New drug could cure nearly any viral infection

Researchers at MIT’s Lincoln Lab have developed technology that may potentialy cure the common cold, influenza and other ailments.

Anne Trafton, MIT News Office

Publication Date: August 10, 2011

The method works on all viruses that produce dsRNA such as the common yearly viruses, the cold, flu and influenza. Some do not produce dsRNA and latent viruses, probably the cause of many cancers, do not produce dsRNA.

Most bacterial infections can be treated with antibiotics such as penicillin, discovered decades ago. However, such drugs are useless against viral infections, including influenza, the common cold, and deadly hemorrhagic fevers such as Ebola.

Now, in a development that could transform how viral infections are treated, a team of researchers at MIT’s Lincoln Laboratory has designed a drug that can identify cells that have been infected by any type of virus, then kill those cells to terminate the infection.

In a paper published July 27 in the journal PLoS One, the researchers tested their drug against 15 viruses, and found it was effective against all of them — including rhinoviruses that cause the common cold, H1N1 influenza, a stomach virus, a polio virus, dengue fever and several other types of hemorrhagic fever.

https://journals.plos.org/plosone/article?id=10.1371/journal.pone.0022572

The drug works by targeting a type of RNA produced only in cells that have been infected by viruses. “In theory, it should work against all viruses,” says Todd Rider, a senior staff scientist in Lincoln Laboratory’s Chemical, Biological, and Nanoscale Technologies Group who invented the new technology.

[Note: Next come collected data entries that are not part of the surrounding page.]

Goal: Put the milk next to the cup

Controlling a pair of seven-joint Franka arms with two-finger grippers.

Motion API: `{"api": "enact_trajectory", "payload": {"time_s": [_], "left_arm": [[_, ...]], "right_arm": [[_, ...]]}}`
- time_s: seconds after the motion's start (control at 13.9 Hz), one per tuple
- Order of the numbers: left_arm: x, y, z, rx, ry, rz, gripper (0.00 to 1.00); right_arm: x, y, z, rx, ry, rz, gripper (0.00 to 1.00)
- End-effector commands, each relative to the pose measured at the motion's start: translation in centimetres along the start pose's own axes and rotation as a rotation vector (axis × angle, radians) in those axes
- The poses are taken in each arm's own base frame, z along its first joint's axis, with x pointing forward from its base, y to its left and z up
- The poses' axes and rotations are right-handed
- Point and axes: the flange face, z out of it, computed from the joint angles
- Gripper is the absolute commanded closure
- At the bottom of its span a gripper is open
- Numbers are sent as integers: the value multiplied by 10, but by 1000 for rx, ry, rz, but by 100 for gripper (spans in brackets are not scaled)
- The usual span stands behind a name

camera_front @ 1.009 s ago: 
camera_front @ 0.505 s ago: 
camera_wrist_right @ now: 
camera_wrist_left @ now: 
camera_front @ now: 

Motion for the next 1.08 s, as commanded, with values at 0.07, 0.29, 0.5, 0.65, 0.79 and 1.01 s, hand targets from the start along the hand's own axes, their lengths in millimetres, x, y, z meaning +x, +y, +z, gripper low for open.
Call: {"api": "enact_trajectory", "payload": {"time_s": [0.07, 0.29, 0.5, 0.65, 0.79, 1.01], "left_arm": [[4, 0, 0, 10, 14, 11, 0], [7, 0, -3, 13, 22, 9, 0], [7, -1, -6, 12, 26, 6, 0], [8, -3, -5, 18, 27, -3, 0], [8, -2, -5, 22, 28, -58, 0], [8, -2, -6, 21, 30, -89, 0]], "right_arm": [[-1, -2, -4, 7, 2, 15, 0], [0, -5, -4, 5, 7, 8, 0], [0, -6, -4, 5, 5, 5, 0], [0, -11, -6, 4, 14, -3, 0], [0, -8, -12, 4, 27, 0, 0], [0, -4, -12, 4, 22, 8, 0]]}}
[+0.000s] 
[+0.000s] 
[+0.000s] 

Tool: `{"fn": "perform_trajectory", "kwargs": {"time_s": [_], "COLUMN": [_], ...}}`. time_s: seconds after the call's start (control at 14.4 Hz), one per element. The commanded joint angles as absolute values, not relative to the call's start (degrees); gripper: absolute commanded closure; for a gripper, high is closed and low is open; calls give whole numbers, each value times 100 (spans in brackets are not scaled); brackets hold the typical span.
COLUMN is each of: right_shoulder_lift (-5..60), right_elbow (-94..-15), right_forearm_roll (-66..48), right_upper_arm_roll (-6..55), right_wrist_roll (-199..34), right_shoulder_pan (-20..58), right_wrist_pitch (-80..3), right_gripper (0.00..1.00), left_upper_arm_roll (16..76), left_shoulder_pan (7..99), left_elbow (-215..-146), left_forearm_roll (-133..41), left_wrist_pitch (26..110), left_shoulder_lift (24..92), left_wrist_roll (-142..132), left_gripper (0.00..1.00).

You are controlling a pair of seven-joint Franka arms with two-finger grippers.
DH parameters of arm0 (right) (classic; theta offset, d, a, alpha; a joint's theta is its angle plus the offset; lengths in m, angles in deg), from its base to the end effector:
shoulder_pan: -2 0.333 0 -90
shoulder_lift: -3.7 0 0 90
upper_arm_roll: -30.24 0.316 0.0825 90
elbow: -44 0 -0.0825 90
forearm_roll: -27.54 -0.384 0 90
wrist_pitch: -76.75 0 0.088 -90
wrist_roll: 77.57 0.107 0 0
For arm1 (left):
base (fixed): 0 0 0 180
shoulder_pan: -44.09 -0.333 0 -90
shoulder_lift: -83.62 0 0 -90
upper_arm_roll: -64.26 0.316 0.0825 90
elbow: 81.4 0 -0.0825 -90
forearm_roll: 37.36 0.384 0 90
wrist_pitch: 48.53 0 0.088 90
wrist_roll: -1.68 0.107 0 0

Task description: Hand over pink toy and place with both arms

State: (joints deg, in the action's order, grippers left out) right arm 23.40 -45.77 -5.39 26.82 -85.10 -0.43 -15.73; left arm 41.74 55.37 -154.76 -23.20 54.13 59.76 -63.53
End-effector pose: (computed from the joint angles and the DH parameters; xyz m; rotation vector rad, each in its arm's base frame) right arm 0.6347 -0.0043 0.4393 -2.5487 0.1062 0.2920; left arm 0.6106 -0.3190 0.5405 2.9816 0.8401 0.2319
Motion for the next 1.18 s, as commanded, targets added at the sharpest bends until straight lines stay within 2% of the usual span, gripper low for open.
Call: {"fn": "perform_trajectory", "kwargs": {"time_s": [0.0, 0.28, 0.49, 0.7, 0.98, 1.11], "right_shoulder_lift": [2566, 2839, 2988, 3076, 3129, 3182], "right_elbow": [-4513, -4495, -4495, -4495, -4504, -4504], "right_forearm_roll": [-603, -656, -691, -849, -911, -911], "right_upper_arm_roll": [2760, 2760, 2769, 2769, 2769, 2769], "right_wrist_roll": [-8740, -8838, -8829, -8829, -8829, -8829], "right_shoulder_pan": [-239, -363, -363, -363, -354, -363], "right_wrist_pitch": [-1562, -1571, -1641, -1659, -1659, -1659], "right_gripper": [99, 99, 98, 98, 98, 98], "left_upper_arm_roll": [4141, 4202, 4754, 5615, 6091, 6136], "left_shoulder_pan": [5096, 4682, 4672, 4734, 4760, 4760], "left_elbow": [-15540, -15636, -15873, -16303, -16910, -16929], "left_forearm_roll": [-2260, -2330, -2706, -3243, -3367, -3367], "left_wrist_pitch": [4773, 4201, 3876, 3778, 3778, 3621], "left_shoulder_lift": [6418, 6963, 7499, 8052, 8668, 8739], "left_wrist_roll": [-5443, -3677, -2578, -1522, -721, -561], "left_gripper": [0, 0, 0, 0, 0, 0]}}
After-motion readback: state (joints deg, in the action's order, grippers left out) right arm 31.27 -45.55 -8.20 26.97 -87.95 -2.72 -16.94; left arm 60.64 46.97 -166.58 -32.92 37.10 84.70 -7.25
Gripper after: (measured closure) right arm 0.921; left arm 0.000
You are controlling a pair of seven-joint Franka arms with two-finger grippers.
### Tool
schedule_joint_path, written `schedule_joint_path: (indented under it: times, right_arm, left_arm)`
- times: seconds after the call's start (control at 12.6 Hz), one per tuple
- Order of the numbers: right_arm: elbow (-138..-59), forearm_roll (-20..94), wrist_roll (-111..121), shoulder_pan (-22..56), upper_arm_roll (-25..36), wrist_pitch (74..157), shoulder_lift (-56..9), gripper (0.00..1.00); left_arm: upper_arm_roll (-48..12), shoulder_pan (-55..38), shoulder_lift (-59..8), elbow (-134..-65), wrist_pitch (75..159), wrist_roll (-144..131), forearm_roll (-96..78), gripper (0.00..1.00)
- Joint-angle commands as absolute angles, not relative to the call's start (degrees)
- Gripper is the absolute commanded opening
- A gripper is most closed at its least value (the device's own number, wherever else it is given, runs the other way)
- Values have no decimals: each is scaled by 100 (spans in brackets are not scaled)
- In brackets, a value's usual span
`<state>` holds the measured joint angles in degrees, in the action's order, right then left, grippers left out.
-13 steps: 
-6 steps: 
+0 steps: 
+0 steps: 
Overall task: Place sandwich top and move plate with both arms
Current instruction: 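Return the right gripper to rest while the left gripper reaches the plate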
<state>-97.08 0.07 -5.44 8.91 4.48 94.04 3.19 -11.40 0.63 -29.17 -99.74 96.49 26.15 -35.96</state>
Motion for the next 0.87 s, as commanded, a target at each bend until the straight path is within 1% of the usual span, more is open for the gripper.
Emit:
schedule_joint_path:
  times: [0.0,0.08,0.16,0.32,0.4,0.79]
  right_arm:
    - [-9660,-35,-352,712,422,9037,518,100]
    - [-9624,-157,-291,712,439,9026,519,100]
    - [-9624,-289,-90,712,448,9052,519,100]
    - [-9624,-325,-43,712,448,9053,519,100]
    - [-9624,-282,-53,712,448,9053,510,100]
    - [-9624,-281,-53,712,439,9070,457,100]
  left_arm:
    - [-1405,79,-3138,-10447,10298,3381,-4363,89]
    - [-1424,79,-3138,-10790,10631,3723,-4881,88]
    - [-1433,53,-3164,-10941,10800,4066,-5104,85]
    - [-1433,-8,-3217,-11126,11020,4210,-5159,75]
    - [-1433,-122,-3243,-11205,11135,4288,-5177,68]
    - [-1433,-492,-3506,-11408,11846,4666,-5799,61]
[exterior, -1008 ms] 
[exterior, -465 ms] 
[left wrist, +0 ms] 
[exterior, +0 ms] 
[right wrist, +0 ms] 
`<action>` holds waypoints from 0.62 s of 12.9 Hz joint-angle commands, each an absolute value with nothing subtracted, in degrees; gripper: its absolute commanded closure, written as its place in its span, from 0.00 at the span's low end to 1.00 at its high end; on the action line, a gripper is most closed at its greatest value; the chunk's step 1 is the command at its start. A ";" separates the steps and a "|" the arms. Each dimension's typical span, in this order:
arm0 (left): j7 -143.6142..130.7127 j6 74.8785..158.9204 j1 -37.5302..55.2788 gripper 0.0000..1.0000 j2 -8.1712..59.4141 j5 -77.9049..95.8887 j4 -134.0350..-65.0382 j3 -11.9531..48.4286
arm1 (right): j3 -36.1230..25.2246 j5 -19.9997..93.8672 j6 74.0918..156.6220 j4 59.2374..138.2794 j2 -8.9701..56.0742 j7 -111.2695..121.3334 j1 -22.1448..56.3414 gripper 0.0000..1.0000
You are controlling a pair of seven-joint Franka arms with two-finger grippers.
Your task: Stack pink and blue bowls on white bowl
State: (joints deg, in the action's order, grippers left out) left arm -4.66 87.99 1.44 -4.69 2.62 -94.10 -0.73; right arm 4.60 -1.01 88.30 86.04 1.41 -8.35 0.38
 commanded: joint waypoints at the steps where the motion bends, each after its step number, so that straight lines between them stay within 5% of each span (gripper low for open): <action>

Because the technology is so broad-spectrum, it could potentially also be used to combat outbreaks of new viruses, such as the 2003 SARS (severe acute respiratory syndrome) outbreak, Rider says.

Other members of the research team are Lincoln Lab staff members Scott Wick, Christina Zook, Tara Boettcher, Jennifer Pancoast and Benjamin Zusman.

Few antivirals available

Rider had the idea to try developing a broad-spectrum antiviral therapy about 11 years ago, after inventing CANARY (Cellular Analysis and Notification of Antigen Risks and Yields), a biosensor that can rapidly identify pathogens. “If you detect a pathogenic bacterium in the environment, there is probably an antibiotic that could be used to treat someone exposed to that, but I realized there are very few treatments out there for viruses,” he says.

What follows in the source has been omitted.